Task requirements: Go through the following data and transcribe exactly the stretch of lines from the one holding "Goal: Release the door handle" to the one holding "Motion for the", both included.

(Source material)

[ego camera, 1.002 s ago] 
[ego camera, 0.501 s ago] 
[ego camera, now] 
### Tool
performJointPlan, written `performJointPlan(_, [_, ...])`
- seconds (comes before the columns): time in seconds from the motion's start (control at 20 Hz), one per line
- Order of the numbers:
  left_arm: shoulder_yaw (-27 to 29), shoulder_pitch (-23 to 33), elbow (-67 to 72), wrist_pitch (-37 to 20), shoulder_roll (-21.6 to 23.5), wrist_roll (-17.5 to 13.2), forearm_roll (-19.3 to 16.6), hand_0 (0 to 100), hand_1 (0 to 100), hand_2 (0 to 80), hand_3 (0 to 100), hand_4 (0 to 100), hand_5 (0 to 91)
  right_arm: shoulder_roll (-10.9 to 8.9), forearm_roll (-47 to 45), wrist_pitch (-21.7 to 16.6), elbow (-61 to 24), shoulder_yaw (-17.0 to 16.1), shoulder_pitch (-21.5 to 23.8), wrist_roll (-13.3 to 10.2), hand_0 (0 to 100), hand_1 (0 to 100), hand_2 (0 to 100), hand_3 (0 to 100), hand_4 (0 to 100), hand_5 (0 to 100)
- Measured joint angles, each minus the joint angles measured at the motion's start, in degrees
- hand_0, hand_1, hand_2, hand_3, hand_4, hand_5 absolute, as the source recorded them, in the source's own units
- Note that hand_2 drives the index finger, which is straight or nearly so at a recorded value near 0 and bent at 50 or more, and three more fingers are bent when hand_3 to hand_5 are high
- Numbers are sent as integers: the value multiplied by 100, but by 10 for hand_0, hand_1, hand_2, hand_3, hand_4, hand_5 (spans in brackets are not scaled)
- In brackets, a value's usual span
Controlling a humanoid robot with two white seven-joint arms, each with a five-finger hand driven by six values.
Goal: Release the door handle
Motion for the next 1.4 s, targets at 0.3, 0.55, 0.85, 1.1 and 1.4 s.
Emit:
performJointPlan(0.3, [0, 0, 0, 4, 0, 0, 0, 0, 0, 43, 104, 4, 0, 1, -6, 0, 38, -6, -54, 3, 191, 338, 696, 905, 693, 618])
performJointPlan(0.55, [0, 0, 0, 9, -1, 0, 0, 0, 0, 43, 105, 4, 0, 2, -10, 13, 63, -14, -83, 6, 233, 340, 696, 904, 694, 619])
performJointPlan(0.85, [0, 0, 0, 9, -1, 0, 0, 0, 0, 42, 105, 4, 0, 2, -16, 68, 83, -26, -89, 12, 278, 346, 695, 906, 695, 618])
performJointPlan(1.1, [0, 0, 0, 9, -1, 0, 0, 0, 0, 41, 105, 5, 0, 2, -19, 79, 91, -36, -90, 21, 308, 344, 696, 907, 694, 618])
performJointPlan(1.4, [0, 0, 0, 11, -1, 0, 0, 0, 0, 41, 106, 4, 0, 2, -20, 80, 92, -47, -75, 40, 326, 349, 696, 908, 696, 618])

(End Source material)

Answer space:
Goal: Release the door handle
Motion for the next 1.4 s, targets at 0.3, 0.55, 0.85, 1.1 and 1.4 s.

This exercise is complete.